- Aim of the task
Repeat the data that follows exactly, starting at the line with "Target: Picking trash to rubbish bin" and ending at the line with "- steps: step", and leave out every picture.

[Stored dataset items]
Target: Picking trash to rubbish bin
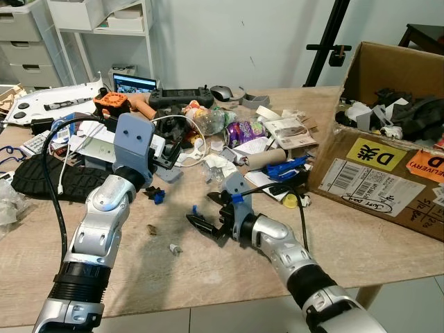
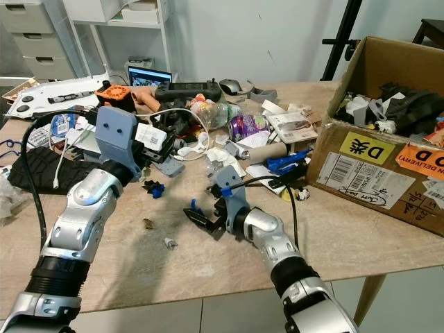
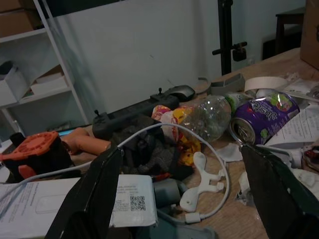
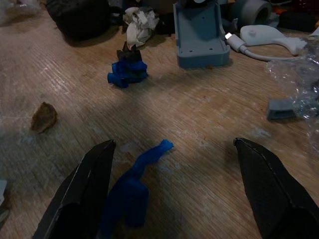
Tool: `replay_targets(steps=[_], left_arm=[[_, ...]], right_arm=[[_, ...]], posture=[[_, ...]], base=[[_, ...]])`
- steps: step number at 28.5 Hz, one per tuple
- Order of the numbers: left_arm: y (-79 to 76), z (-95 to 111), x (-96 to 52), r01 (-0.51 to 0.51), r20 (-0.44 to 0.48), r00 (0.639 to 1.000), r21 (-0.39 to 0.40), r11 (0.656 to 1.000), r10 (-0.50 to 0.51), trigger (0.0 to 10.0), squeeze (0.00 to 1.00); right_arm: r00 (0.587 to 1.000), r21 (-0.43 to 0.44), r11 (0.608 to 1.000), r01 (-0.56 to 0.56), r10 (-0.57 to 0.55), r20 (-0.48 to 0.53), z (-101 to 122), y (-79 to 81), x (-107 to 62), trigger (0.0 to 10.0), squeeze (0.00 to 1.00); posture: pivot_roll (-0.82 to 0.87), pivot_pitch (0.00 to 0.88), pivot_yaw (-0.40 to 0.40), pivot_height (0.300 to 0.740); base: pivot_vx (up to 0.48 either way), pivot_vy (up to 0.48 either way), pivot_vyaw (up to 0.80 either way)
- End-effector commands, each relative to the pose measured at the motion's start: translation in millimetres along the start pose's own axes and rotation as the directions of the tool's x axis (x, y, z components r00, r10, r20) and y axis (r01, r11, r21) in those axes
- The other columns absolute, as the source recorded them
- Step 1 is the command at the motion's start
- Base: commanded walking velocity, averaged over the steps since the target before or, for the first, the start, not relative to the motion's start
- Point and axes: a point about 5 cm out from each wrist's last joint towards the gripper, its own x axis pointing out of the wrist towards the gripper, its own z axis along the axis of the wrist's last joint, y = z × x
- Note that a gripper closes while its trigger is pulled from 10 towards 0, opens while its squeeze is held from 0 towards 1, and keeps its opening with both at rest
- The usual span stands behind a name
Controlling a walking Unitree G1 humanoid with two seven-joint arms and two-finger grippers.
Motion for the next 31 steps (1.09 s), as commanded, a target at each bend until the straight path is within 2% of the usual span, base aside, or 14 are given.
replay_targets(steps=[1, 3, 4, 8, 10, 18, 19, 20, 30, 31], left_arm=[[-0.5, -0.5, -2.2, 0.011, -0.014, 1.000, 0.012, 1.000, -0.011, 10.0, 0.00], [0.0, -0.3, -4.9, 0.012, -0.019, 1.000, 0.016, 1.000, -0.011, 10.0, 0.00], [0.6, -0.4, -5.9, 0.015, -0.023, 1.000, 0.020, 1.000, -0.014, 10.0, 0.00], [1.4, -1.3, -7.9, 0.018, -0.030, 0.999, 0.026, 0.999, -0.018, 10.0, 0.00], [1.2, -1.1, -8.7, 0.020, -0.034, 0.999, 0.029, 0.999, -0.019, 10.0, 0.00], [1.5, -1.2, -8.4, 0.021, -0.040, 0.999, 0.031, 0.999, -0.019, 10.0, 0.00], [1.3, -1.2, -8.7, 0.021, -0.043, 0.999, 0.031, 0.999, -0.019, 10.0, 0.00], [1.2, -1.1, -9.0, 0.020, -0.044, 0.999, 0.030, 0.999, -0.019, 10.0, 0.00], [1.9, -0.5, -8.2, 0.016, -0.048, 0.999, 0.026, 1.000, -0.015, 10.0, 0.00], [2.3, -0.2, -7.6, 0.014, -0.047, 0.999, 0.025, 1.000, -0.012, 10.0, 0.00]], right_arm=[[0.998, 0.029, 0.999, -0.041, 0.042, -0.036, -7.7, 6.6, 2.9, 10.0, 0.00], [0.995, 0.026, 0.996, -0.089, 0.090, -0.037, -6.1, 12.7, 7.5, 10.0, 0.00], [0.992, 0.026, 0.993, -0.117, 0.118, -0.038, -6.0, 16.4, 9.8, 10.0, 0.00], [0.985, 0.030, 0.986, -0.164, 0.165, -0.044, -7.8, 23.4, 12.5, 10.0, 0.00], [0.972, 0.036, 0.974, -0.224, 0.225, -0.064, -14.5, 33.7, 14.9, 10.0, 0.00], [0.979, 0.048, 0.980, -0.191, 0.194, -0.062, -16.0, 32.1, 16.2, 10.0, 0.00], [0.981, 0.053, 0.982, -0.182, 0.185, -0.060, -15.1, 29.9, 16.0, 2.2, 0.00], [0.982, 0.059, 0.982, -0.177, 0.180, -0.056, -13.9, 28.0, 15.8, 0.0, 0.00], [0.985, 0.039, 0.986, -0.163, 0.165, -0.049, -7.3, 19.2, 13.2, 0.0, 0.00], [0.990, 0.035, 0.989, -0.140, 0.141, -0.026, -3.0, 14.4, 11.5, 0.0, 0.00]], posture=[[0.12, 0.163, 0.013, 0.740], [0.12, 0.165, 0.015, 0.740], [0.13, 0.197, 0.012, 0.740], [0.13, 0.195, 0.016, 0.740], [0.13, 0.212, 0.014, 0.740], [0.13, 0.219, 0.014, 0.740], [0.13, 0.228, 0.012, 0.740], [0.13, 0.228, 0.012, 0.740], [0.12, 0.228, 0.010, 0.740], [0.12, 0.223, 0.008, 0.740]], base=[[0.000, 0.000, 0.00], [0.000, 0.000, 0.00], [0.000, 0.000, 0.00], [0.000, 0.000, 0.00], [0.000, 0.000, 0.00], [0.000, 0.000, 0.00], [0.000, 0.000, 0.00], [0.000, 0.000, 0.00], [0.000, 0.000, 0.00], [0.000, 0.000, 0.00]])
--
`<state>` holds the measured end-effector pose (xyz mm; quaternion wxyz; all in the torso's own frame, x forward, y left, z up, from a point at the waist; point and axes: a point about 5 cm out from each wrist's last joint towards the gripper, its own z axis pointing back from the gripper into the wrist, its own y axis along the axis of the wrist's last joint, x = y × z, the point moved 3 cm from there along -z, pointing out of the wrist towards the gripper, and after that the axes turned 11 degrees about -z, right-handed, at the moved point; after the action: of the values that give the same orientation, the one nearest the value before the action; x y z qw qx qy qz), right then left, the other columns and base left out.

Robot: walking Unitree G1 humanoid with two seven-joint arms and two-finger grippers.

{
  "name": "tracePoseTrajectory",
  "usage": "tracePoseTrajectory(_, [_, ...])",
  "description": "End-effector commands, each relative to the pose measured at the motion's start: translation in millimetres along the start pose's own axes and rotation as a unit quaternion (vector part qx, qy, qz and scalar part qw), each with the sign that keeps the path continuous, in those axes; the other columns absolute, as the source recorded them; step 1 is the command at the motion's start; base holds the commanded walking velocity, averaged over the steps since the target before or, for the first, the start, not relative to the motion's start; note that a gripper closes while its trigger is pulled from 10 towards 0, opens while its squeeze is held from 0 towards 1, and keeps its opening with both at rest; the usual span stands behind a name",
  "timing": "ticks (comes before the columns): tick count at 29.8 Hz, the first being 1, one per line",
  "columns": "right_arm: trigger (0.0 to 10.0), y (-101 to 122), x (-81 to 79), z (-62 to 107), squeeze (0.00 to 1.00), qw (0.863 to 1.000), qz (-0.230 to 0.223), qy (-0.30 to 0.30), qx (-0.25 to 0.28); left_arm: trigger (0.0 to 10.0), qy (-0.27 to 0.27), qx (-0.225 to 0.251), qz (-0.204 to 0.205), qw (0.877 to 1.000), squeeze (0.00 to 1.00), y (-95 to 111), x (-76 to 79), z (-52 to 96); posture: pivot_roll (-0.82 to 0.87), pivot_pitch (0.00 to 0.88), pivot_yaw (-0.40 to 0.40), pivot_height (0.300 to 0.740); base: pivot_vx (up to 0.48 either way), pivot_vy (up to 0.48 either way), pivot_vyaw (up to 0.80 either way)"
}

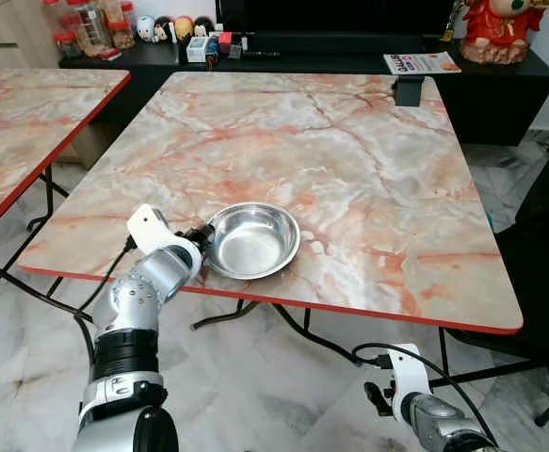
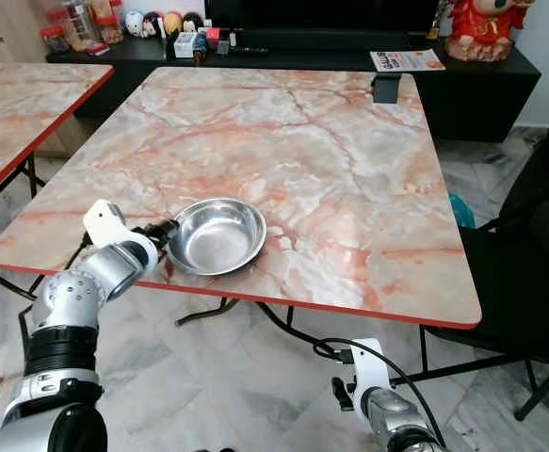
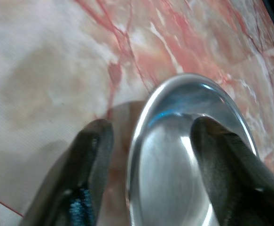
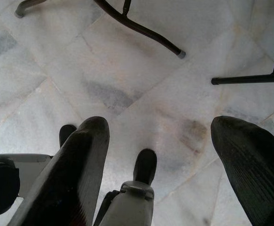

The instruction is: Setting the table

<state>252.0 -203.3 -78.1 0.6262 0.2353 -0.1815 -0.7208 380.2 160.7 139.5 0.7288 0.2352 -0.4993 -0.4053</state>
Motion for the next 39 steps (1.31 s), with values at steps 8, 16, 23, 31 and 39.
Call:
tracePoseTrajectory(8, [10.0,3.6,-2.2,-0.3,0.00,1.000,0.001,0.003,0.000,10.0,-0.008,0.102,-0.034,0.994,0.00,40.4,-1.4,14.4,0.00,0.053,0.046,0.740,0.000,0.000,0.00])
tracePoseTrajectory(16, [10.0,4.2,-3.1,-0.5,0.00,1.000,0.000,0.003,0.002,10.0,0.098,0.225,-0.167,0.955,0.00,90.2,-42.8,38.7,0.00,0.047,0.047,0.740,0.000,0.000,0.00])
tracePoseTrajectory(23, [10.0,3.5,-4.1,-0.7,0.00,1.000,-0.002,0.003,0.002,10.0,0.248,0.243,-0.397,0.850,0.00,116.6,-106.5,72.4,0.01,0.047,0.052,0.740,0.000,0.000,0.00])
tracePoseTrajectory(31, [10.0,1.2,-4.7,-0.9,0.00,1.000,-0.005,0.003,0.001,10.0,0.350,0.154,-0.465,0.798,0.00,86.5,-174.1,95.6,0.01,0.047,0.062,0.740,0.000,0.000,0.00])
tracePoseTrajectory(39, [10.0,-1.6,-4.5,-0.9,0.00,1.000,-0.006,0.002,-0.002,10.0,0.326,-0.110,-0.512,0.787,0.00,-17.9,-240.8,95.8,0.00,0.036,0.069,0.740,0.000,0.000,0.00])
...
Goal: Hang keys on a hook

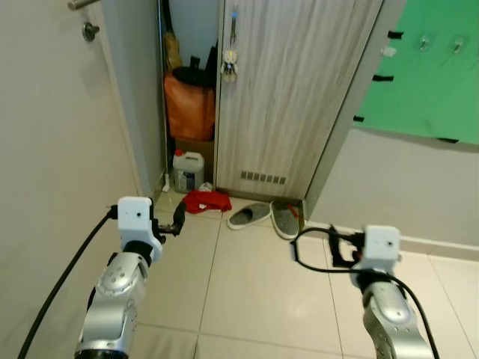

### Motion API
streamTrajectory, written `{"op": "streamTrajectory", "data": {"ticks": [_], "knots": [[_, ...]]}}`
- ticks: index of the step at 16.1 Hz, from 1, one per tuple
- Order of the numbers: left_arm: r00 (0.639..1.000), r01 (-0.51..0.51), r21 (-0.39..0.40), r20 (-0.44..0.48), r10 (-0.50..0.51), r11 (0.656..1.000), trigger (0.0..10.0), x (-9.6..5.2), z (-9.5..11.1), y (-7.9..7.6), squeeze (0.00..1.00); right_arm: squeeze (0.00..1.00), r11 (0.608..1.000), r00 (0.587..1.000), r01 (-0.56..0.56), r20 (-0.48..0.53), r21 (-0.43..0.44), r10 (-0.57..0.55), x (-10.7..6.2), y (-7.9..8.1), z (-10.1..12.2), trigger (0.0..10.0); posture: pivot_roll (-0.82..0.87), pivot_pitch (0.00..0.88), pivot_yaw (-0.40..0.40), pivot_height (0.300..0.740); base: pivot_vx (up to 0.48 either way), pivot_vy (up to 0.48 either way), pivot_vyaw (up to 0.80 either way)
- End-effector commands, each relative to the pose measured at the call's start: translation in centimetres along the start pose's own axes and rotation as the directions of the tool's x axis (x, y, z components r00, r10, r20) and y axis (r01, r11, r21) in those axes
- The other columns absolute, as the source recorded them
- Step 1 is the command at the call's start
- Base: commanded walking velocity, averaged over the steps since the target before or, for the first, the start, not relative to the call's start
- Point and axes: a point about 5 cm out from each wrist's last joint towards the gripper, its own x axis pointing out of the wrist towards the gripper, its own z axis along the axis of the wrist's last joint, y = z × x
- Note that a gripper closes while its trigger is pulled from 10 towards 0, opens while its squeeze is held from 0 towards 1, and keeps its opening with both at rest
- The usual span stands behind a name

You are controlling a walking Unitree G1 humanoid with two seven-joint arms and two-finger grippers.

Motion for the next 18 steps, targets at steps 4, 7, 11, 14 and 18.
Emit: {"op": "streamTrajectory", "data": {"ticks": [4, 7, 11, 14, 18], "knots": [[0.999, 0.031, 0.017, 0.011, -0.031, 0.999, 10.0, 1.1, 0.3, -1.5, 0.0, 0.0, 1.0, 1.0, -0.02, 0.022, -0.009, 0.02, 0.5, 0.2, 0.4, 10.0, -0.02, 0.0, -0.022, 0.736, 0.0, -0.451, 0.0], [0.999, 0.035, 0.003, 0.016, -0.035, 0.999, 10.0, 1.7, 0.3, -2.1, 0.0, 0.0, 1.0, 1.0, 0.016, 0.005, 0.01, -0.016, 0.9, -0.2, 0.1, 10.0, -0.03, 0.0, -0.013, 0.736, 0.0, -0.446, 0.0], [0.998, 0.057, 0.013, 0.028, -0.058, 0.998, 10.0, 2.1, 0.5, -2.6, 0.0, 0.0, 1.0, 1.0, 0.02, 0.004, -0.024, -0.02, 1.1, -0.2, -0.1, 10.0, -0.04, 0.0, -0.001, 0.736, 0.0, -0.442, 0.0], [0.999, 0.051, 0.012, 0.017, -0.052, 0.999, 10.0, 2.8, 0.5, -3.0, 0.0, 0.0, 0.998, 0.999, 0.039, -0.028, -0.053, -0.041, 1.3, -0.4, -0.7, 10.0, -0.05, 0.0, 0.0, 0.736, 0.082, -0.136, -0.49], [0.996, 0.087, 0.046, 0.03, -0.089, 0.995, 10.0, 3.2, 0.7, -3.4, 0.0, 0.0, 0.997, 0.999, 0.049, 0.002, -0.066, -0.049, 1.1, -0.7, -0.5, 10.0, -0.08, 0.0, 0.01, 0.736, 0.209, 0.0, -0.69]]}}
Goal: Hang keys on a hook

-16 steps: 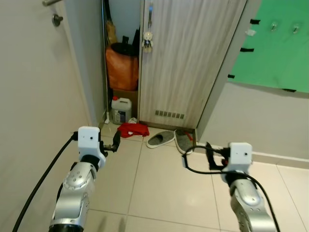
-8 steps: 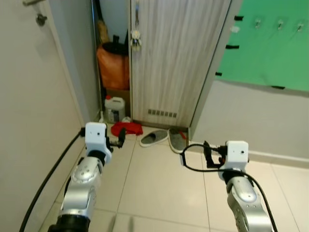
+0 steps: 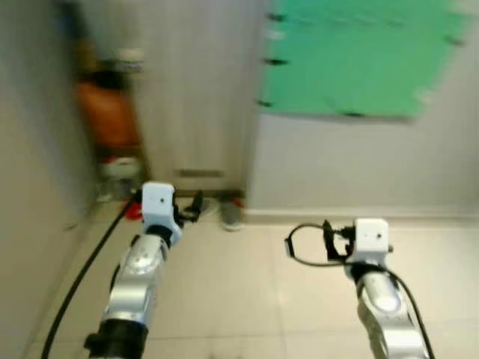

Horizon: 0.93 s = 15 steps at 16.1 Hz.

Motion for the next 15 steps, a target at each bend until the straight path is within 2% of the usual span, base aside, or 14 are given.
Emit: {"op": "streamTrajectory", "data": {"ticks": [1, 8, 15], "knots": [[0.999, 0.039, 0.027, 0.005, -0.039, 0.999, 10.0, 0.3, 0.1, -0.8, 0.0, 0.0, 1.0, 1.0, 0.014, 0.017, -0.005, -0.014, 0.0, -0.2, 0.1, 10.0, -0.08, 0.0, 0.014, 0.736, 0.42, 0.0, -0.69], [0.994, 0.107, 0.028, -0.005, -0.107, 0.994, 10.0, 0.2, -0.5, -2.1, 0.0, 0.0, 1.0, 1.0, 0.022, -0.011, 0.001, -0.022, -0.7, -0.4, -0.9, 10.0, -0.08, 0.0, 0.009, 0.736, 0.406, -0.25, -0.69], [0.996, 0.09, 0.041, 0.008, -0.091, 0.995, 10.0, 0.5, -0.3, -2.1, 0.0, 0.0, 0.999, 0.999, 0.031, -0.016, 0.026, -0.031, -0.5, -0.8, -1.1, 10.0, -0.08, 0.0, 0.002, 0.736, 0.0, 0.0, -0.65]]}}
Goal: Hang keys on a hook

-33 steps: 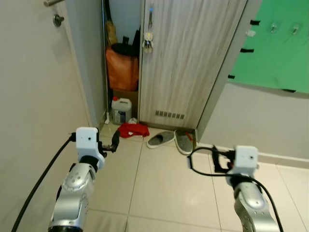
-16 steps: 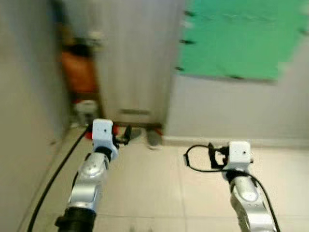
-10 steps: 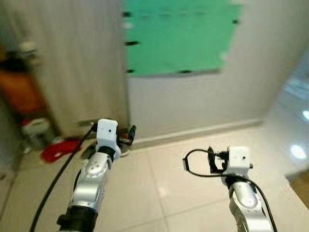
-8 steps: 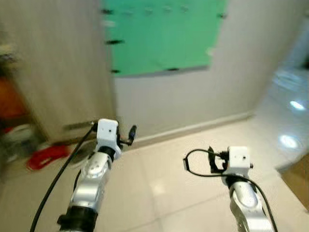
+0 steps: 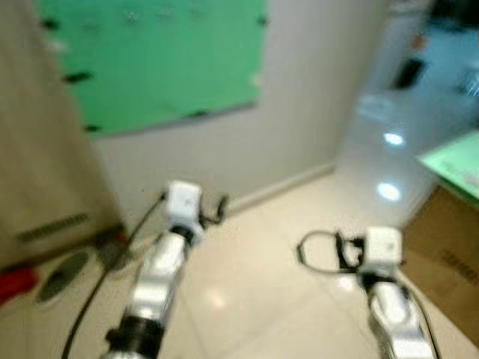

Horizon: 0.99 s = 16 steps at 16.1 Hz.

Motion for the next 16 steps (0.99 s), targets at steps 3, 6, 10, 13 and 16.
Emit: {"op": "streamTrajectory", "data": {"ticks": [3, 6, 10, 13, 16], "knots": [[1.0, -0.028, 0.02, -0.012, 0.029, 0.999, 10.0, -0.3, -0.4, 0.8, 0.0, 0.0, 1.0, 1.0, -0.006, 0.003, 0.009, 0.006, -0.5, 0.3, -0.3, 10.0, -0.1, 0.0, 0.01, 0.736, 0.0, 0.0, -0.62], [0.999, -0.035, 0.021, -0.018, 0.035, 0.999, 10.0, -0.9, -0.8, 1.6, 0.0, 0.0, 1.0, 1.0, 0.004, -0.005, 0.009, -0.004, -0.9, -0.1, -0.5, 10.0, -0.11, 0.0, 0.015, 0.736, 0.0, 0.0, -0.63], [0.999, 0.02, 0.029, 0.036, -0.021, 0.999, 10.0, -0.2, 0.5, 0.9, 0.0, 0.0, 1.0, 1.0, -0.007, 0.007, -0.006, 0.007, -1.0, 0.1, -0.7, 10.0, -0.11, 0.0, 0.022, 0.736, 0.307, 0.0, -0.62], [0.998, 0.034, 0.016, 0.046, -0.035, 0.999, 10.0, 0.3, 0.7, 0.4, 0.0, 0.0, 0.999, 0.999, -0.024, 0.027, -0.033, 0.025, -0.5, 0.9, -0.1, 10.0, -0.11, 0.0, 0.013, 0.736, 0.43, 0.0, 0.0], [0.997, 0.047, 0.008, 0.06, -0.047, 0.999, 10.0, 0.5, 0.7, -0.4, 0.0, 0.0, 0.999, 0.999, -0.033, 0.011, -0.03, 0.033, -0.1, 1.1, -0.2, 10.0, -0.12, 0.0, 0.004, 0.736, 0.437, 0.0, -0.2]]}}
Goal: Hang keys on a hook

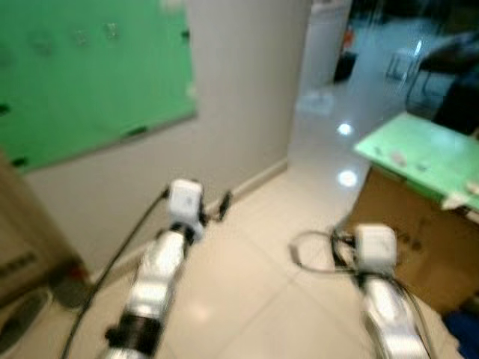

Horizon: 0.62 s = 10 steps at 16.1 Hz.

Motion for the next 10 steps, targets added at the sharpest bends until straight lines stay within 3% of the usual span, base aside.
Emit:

- Solution to this exercise
Target: Picking trash to rubbish bin
Tool: `replay_targets(steps=[_], left_arm=[[_, ...]], right_arm=[[_, ...]], posture=[[_, ...]], base=[[_, ...]])`
- steps: step number at 28.5 Hz, one per tuple

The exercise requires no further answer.